Por Carolina Vásquez Araya:
Cuando se han perdido esperanzas de cambio, solo queda
insistir para lograrlo.
Las elecciones en Guatemala han dado una dura lección a la
ciudadanía y sentado las bases del retroceso histórico más duro experimentado
por un país de la región. El domingo no se vivió un proceso feliz sino
doloroso, y con muchas más dudas que certezas. Tanto así, que en redes sociales
y en prensa abundaron mensajes de hondo pesimismo. La democracia brilló por su
ausencia desde el momento mismo cuando se impuso a la fuerza la elección entre
dos candidatos sospechosos de delitos electorales, de vínculos con el
narcotráfico y de ejecuciones extrajudiciales amparadas por un sistema judicial
corrupto. Es decir, la peor de las perspectivas.
Ahora, lo que sigue en la agenda es la vigilancia ciudadana
para evitar los abusos institucionalizados por un sistema desviado por completo
de los objetivos fundamentales de cualquier propuesta política: no solo ajeno
al interés de la nación, también divorciado de los derechos fundamentales de la
población y comprometido con los cárteles empresariales asentados en su mayor organización
gremial, cuyas maniobras han desvirtuado las bases institucionales con el
resultado de consolidar el proceso de descomposición de la democracia y el
estado de Derecho.
El mayor de los obstáculos será, por supuesto, la falta de
información confiable hacia un público carente -en su mayoría- de elementos de
juicio.
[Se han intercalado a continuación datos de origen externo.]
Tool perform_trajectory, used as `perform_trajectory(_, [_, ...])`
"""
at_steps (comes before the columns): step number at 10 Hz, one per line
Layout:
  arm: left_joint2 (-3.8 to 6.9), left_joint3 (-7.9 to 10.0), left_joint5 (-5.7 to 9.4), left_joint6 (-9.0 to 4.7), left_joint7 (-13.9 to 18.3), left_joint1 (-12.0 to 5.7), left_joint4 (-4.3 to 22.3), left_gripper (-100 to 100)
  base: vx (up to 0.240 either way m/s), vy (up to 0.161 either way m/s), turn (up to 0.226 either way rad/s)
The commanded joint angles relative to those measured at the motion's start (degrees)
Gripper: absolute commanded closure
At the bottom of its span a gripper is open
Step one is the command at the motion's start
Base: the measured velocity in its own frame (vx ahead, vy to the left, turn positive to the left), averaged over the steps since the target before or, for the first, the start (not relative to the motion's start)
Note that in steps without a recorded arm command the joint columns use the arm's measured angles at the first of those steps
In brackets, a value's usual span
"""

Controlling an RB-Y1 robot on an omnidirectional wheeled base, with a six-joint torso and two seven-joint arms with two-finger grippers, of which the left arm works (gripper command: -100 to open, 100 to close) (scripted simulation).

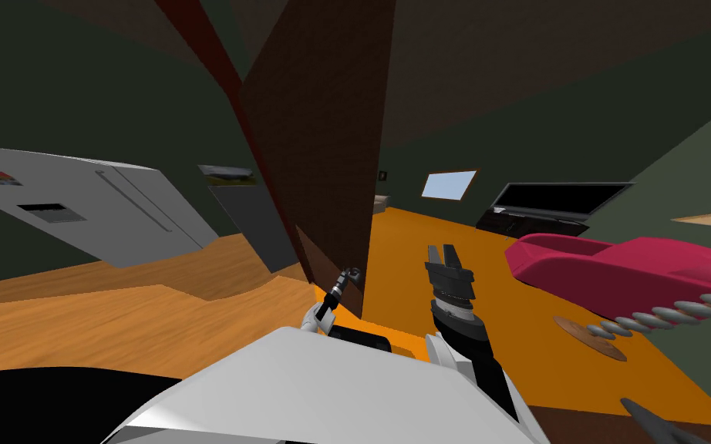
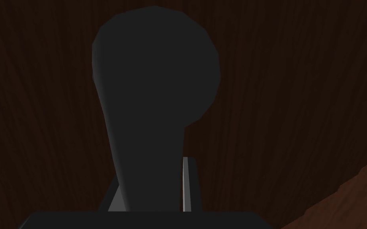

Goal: Push the door open

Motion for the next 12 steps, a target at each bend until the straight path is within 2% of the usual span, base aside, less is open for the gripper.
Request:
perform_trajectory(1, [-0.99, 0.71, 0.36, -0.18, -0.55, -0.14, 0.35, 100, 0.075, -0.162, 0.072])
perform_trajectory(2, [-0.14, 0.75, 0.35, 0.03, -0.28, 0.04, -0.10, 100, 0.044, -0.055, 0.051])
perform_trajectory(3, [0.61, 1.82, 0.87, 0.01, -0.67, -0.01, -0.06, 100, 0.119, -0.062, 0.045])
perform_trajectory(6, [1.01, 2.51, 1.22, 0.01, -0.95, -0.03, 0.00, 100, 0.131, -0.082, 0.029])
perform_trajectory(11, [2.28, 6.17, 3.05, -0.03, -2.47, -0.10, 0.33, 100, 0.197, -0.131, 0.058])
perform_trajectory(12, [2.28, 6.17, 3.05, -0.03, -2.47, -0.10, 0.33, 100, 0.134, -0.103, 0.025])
La precariedad de la educación y el incremento de la pobreza han jugado
un papel fundamental en el debilitamiento de la participación ciudadana y, con
los nuevos elementos al mando, las perspectivas no son alentadoras dados sus
fuertes compromisos con quienes han financiado sus aspiraciones de asumir las
más altas investiduras. En otras palabras, cambian los bueyes, pero la carreta
es la misma y seguirá la dirección marcada por quienes poseen el control del
Estado desde épocas lejanas.
Deberá despertar la mayor atención a partir de este relevo
el destino de las nuevas generaciones: esas caravanas interminables de niñez y
juventud que huyen hacia el norte buscando un respiro a una vida marcada por la
miseria, la violencia criminal y el abuso. De hacerse realidad la inexplicable
decisión de transformar a Guatemala en un campo de concentración para
migrantes, la situación de niñas, niños y adolescentes pasará de gris a negro
profundo por las inevitables amenazas contra su integridad y la reducción a
cero de las míseras oportunidades con las cuales cuentan en la actualidad.
Durante la campaña ha quedado evidente la ausencia de
programas de gobierno como la nueva marca de identidad de los partidos
políticos. Sus plataformas populistas y cargadas de amenazas –pena de muerte,
ejecuciones extrajudiciales, penalización de derechos humanos y retroceso de
conquistas ciudadanas- representan el nuevo rostro de la dictadura, disfrazada
de nacionalismo. Los arrestos de caciquismo de algunos alcaldes, cuyos alardes
de un autoritarismo tan ilegal como descarado han recorrido las redes sociales
sin respuesta de las autoridades, hablan de un ambiente descompuesto y
abiertamente amenazador para una ciudadanía decepcionada y vulnerable.
En suma, el cambio necesario y urgente quedó pospuesto otros
cuatro años, un período durante el cual lo malo de la administración actual –lo
cual ya es mucho decir- aún podrá caer en niveles extremos. El enfoque en la
fiscalización ciudadana es un tema de máxima prioridad para un país tan
castigado por la corrupción y el abuso de los sectores político y
económicamente poderosos; por lo tanto, si se pretende recuperar la democracia,
la unidad y el consenso son la única opción.